Upon the filing of a notice of intention to appoint (where there is a QFC holder) or upon the filing of a notice of appointment (where there is no QFC or the appointment is sought by the QFC and there is no holder of a prior QFC) or upon the issuing of an application to the Court for the appointment of an Administrator (creditor or company where winding up petition issued) a statutory moratorium comes into existence in favour of the company.
During the moratorium period (which commences upon the occurrence of one of the above events and expires only upon discharge of the Administration):
1. No resolution may be passed for the winding up of the company or winding up order made or administrative receiver appointed;
2. No steps may be taken to enforce security over the company's property;
3. No steps may be taken to repossess goods in the company's possession under a hire purchase agreement or to enforce retention of title;
4. A landlord may not exercise a right of forfeiture by re-entry;
5. No legal process (including execution or distress) may be instigated or continued with against the company or its assets.
The Administrator may agree to, or the Court may by order permit, actions by creditors which would otherwise be in breach of paragraphs 2 to 5 of the moratorium.

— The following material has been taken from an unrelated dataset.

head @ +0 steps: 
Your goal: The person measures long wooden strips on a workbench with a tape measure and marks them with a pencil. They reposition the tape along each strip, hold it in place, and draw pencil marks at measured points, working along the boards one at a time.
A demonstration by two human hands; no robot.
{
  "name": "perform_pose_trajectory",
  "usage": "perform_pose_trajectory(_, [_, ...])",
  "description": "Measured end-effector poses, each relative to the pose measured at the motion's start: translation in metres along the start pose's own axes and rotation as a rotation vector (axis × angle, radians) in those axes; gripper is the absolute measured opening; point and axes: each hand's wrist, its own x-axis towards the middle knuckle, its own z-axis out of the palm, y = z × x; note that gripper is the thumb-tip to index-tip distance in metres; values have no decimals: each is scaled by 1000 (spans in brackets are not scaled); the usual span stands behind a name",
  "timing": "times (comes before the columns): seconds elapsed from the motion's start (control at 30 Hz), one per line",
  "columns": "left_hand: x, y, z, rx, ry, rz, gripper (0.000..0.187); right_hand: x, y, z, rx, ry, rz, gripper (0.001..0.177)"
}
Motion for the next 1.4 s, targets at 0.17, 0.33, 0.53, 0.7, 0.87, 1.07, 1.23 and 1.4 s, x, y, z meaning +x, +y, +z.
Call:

The Administration will be automatically discharged after 12 months although this period may be extended by a maximum period of six months with the consent of all secured creditors and a majority of unsecured creditors of the company or for an equivalent or greater period by order of the Court.
Where trading is intended, the Administrator must be able to fund his continued trading of the business either directly from the ongoing cash flow generated through the continued trading of the company or alternatively from funds secured against the assets of the company.The Administrator must also be confident of achieving one of the statutory objectives before agreeing to take the appointment.
The CompanyIt provides breathing space for the Administrator to implement measures designed to meet one of the objectives listed above. In particular it provides an opportunity for the survival of the business either by sale or restructuring, thus saving jobs.
Exit routes from administration are now considerably more flexible than under the previous procecdure. An Administrator now has power to distribute funds to secured and preferential creditors and (with the consent of the Court) to unsecured creditors. The Administrator may now exit into liquidation (compulsory or voluntary), seek the entering into of a CVA or the dissolution of the company. Alternatively, the Administration may be discharged and control of the company returned to the directors
Directors
It is likely to reduce the scope for S213 and 214, fraudulent or wrongful trading actions being brought against the directors.
Creditors
An Insolvency Practitioner assumes control of the company with a view to implementing proposals which hopefully will be to the benefit of creditors.
The Administrator is required to investigate and report on the conduct of the directors.
The Administrator can bring actions pursuant to S238 and S239, transactions at an undervalue and preferences. (see the Director’s Responsibilities section of this website)
The CompanyDirectors
The directors lose control of the day to day running of the company and can often lose their jobs.
Creditors
The Administrator cannot bring actions for fraudulent or wrongful trading, although if the company proceeds into liquidation following the administration, actions can be brought at that time by the liquidator.